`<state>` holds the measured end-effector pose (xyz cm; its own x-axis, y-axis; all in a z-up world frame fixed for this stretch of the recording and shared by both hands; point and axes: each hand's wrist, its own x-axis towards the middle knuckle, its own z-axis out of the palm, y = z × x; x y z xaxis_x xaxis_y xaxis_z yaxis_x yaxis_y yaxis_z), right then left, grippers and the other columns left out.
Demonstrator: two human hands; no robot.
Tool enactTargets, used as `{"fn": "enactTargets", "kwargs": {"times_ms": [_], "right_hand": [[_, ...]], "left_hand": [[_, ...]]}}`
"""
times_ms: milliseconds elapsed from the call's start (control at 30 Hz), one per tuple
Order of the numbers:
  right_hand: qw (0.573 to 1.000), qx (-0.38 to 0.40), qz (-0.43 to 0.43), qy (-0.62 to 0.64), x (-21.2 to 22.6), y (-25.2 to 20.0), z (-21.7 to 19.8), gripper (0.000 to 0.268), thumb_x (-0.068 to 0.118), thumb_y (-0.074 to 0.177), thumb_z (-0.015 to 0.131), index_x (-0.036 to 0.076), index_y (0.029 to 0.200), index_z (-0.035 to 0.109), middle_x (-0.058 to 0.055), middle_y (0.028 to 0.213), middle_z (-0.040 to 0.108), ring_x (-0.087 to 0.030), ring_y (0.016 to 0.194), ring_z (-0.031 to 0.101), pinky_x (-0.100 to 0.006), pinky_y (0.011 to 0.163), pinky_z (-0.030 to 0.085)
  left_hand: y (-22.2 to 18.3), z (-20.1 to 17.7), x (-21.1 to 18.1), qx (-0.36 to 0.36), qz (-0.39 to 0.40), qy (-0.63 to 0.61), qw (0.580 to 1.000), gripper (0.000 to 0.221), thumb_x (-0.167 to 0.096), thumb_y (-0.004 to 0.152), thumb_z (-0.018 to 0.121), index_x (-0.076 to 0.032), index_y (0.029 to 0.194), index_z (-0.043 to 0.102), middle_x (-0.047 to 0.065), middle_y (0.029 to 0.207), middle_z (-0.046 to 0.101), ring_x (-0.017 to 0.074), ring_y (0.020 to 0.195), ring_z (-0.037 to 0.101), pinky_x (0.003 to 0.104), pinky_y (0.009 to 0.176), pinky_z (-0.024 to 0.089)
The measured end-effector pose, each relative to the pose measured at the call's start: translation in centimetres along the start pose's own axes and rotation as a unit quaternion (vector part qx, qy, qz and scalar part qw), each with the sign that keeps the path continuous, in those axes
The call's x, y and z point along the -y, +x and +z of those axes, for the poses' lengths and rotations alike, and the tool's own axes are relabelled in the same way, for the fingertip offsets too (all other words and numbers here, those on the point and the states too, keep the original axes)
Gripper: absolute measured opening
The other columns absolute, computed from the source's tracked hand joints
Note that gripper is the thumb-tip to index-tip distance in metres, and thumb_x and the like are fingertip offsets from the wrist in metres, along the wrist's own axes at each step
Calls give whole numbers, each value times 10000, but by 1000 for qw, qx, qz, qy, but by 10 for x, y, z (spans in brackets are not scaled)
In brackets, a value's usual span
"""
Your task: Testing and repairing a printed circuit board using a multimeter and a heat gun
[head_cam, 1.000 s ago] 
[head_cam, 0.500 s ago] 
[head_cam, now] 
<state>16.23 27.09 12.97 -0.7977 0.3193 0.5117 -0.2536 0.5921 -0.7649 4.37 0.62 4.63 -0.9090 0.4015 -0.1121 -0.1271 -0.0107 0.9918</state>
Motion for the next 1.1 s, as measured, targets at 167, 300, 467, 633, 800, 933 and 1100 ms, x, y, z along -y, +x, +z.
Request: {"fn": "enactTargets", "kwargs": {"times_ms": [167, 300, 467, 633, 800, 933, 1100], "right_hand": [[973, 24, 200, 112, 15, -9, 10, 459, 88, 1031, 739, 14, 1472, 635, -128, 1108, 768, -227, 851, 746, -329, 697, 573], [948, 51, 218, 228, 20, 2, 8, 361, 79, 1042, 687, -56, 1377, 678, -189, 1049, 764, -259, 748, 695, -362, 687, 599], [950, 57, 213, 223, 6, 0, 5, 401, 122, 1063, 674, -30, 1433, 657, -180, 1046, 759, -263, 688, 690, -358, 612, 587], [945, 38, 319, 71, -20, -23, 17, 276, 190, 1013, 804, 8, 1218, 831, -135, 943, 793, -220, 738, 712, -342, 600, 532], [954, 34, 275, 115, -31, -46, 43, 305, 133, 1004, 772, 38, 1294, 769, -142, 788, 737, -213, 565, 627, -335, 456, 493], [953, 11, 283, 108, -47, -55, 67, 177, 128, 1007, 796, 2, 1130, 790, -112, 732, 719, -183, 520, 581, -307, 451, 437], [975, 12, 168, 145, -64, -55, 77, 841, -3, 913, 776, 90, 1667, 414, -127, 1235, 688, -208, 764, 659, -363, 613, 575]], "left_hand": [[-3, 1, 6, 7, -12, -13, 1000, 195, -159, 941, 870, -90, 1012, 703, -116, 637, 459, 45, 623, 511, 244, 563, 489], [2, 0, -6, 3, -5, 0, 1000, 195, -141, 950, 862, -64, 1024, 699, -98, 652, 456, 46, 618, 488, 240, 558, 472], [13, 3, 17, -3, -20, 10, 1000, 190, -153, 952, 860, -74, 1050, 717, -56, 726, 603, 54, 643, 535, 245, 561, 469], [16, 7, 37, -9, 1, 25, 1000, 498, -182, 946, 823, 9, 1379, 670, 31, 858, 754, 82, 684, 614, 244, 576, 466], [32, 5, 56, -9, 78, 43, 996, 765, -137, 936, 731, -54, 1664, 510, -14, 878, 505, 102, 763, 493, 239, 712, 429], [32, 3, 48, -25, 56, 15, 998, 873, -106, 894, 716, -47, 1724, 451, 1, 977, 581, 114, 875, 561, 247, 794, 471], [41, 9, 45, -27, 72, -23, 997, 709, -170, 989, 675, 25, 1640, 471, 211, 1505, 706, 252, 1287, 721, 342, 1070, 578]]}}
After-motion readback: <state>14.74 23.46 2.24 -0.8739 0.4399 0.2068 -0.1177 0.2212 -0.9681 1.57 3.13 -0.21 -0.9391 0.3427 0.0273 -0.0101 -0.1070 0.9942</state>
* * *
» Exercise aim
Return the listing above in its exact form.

» Result for this exercise
`<state>` holds the measured end-effector pose (xyz cm; its own x-axis, y-axis; all in a z-up world frame fixed for this stretch of the recording and shared by both hands; point and axes: each hand's wrist, its own x-axis towards the middle knuckle, its own z-axis out of the palm, y = z × x; x y z xaxis_x xaxis_y xaxis_z yaxis_x yaxis_y yaxis_z), right then left, grippers and the other columns left out.
Demonstrator: two human hands; no robot.
Tool enactTargets, used as `{"fn": "enactTargets", "kwargs": {"times_ms": [_], "right_hand": [[_, ...]], "left_hand": [[_, ...]]}}`
"""
times_ms: milliseconds elapsed from the call's start (control at 30 Hz), one per tuple
Order of the numbers:
  right_hand: qw (0.573 to 1.000), qx (-0.38 to 0.40), qz (-0.43 to 0.43), qy (-0.62 to 0.64), x (-21.2 to 22.6), y (-25.2 to 20.0), z (-21.7 to 19.8), gripper (0.000 to 0.268), thumb_x (-0.068 to 0.118), thumb_y (-0.074 to 0.177), thumb_z (-0.015 to 0.131), index_x (-0.036 to 0.076), index_y (0.029 to 0.200), index_z (-0.035 to 0.109), middle_x (-0.058 to 0.055), middle_y (0.028 to 0.213), middle_z (-0.040 to 0.108), ring_x (-0.087 to 0.030), ring_y (0.016 to 0.194), ring_z (-0.031 to 0.101), pinky_x (-0.100 to 0.006), pinky_y (0.011 to 0.163), pinky_z (-0.030 to 0.085)
  left_hand: y (-22.2 to 18.3), z (-20.1 to 17.7), x (-21.1 to 18.1), qx (-0.36 to 0.36), qz (-0.39 to 0.40), qy (-0.63 to 0.61), qw (0.580 to 1.000), gripper (0.000 to 0.221), thumb_x (-0.167 to 0.096), thumb_y (-0.004 to 0.152), thumb_z (-0.018 to 0.121), index_x (-0.076 to 0.032), index_y (0.029 to 0.194), index_z (-0.043 to 0.102), middle_x (-0.047 to 0.065), middle_y (0.029 to 0.207), middle_z (-0.046 to 0.101), ring_x (-0.017 to 0.074), ring_y (0.020 to 0.195), ring_z (-0.037 to 0.101), pinky_x (0.003 to 0.104), pinky_y (0.009 to 0.176), pinky_z (-0.024 to 0.089)
The measured end-effector pose, each relative to the pose measured at the call's start: translation in centimetres along the start pose's own axes and rotation as a unit quaternion (vector part qx, qy, qz and scalar part qw), each with the sign that keeps the path continuous, in those axes
The call's x, y and z point along the -y, +x and +z of those axes, for the poses' lengths and rotations alike, and the tool's own axes are relabelled in the same way, for the fingertip offsets too (all other words and numbers here, those on the point and the states too, keep the original axes)
Gripper: absolute measured opening
The other columns absolute, computed from the source's tracked hand joints
Note that gripper is the thumb-tip to index-tip distance in metres, and thumb_x and the like are fingertip offsets from the wrist in metres, along the wrist's own axes at each step
Calls give whole numbers, each value times 10000, but by 1000 for qw, qx, qz, qy, but by 10 for x, y, z (spans in brackets are not scaled)
In brackets, a value's usual span
"""
Your task: Testing and repairing a printed circuit board using a multimeter and a heat gun
[head_cam, 1.000 s ago] 
[head_cam, 0.500 s ago] 
[head_cam, now] 
<state>16.23 27.09 12.97 -0.7977 0.3193 0.5117 -0.2536 0.5921 -0.7649 4.37 0.62 4.63 -0.9090 0.4015 -0.1121 -0.1271 -0.0107 0.9918</state>
Motion for the next 1.1 s, as measured, targets at 167, 300, 467, 633, 800, 933 and 1100 ms, x, y, z along -y, +x, +z.
Request: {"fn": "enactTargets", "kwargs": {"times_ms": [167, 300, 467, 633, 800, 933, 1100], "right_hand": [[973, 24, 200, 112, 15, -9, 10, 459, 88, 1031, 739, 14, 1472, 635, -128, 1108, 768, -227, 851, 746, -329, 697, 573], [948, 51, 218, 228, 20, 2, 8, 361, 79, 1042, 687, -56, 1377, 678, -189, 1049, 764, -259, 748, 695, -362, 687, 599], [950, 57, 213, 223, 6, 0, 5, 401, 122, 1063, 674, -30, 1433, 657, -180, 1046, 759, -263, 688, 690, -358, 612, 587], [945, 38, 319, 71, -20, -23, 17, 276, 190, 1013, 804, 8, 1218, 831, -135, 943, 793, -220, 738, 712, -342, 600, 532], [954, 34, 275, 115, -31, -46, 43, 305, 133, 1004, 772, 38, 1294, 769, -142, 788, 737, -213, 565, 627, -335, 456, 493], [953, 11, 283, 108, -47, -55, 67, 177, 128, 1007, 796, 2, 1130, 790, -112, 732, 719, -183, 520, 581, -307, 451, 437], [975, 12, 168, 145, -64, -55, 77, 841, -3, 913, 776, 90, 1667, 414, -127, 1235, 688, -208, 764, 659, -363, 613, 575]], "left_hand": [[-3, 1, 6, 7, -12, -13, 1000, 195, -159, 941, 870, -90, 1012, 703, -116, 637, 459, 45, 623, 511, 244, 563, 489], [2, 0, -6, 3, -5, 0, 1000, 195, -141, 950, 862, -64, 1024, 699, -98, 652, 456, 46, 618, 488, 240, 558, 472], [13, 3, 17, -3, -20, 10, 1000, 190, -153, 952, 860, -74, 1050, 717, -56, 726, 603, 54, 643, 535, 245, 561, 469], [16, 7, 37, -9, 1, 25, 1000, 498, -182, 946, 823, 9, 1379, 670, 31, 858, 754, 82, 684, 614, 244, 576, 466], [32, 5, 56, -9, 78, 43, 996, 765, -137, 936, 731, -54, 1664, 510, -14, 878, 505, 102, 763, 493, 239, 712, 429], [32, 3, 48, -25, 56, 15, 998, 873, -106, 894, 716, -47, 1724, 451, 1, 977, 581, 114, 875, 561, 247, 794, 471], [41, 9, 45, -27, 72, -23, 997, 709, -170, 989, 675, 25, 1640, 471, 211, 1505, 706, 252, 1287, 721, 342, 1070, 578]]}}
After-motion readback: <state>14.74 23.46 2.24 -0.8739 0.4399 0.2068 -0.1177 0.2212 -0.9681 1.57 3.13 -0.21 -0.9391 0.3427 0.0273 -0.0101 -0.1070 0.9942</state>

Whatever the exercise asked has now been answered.